Jun. 2—Kiss of the Spider Woman (1985)
While in prison together, a gay man narrates scenes from a film he once saw to a political prisoner who could care less. Although he received an Oscar, a lot of critics have criticized Hurt’s performance as outdated and camp, which baffles me because not only is he the best thing about this film but the easier target is right there and nobody seems to care. Whenever the film is just about Hurt and Julia, it’s fantastic. The two of them are great and they play off each other beautifully. It honestly could’ve just been a one set two-actor film and I would’ve been just fine. But every time it cuts to the film Hurt is describing, the film screeches to a halt. I know the novel it’s based on had a lot more of these scenes and I understand why the ones they chose to focus on were included but they look like shit and are never compelling. The film easily could’ve cut them completely and it would’ve worked just as well. I also think the film should’ve leaned a bit more into the homosexual elements of the story but I understand why It didn’t. I ultimately wish I liked it more but what I like about it, I really love.
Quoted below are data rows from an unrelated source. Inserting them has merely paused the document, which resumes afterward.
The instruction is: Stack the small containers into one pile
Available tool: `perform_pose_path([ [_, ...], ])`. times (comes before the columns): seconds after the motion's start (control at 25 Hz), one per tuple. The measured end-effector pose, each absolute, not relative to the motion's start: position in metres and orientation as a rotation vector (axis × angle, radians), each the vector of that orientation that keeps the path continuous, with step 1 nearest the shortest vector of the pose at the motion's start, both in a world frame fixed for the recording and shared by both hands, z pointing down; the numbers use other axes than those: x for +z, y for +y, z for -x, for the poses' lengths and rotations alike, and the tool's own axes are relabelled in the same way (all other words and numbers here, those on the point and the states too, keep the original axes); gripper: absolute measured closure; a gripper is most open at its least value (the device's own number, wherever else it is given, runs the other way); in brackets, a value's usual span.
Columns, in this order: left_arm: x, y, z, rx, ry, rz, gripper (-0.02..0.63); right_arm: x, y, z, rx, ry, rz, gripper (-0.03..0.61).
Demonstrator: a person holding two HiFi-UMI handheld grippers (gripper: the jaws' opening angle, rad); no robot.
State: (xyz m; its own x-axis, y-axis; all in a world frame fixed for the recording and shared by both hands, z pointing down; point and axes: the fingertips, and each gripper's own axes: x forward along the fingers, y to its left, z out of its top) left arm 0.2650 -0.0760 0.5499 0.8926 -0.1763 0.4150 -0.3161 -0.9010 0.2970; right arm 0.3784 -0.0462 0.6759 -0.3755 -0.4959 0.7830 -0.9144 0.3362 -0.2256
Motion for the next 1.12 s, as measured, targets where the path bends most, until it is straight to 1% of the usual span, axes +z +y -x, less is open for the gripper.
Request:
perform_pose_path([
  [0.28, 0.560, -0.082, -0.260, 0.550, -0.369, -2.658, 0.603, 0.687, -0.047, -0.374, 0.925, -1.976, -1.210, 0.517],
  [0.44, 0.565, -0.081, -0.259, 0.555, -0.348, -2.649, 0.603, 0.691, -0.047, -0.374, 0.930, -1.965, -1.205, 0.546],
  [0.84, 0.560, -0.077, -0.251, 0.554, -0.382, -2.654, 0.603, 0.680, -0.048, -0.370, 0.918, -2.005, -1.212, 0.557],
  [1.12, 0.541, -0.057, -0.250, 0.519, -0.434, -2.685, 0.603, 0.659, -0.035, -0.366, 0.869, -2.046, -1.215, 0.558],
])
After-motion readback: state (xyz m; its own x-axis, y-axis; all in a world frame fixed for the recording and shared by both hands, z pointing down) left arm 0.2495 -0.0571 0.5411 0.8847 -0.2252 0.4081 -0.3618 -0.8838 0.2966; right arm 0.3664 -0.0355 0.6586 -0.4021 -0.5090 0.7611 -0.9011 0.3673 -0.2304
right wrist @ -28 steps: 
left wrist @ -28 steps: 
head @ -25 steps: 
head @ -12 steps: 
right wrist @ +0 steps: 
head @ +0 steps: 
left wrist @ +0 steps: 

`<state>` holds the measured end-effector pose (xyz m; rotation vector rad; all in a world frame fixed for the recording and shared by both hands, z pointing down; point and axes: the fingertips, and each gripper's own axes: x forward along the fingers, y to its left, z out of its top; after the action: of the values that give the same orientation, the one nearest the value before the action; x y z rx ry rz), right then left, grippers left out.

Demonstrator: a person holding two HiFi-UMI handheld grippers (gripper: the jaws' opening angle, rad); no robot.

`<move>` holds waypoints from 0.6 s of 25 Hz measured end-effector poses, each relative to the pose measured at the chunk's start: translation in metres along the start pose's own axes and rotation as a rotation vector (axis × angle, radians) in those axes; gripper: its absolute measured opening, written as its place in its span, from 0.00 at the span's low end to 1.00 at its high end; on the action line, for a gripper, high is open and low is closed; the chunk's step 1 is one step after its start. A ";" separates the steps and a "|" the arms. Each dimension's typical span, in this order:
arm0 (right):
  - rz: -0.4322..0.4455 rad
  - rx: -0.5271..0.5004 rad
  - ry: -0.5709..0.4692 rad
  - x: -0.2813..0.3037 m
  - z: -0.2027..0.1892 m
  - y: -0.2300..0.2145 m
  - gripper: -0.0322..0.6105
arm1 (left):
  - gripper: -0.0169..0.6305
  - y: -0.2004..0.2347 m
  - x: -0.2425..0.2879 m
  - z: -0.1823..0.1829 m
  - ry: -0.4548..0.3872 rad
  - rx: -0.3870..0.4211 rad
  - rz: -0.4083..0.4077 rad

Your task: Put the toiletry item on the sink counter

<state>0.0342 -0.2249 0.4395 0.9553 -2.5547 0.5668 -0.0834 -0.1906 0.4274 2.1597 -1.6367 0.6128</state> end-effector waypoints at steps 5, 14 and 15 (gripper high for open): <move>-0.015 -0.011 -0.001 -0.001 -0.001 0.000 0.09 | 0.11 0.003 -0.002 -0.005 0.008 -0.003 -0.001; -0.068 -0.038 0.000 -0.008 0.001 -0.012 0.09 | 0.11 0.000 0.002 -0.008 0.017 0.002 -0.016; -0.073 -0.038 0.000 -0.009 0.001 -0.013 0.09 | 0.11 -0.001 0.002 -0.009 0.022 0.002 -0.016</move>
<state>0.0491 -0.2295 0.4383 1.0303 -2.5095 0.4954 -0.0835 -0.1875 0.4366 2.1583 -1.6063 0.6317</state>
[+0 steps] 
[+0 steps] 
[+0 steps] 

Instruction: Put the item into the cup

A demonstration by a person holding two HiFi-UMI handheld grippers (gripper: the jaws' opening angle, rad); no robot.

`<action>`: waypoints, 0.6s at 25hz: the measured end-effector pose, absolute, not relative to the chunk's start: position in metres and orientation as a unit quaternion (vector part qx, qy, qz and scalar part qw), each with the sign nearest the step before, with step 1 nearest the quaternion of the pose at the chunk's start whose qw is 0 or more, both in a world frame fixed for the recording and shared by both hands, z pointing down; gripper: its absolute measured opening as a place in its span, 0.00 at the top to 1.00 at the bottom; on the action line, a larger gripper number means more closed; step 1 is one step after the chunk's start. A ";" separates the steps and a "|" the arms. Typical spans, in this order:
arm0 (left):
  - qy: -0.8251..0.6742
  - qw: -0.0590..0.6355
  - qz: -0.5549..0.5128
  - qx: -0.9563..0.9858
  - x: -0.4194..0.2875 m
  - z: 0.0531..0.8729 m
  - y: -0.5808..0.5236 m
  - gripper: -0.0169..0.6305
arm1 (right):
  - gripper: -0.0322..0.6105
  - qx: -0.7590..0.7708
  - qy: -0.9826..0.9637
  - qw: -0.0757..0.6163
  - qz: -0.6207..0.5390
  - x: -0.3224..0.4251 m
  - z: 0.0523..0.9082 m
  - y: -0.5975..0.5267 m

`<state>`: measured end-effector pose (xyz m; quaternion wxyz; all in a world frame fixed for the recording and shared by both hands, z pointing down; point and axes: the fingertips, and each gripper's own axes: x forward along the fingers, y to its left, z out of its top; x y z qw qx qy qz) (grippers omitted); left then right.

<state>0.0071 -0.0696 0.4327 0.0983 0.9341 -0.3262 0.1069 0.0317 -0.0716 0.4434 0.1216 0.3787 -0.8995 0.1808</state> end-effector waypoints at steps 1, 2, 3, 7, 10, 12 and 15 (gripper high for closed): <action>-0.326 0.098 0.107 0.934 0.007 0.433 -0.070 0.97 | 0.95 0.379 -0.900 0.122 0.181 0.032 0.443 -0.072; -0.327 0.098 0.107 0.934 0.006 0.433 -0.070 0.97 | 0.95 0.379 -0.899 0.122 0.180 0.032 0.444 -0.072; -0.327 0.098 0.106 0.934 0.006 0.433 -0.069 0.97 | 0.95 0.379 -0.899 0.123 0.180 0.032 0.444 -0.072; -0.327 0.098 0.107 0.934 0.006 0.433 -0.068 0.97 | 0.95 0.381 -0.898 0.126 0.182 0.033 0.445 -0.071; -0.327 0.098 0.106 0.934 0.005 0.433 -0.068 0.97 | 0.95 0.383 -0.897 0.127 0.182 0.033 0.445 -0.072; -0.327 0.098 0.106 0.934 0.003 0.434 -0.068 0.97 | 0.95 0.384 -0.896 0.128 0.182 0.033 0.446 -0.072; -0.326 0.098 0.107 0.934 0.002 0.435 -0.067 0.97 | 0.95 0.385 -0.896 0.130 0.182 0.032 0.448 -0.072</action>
Jun. 3—A Man Escaped (1956)
A captured French Resistance fighter during World War II engineers a daunting escape from prison. The prison escape film all other prison escape films aspire to be, A Man Escaped is so damn good, that even though the title of the film gives away the ending, it still somehow manages to keep you engaged and captivated throughout its entire runtime. Since the man the film is based on acted as a consultant, the film stays as true to the facts as humanly possible. He forbade the use of any manufactured drama or tension, so there’s never a sense of artifice to the story.
It feels real because it is real. This really did happen and it’s as close to the truth as any documentary could be about the subject but since this isn’t a documentary, you also get the added bonus of the human element. The main character lacks emotion by design, he’s not meant to be a typical protagonist. He’s supposed to be a blank slate for the audience to project their fears and anxieties onto. We’re rooting for him to succeed because we are him.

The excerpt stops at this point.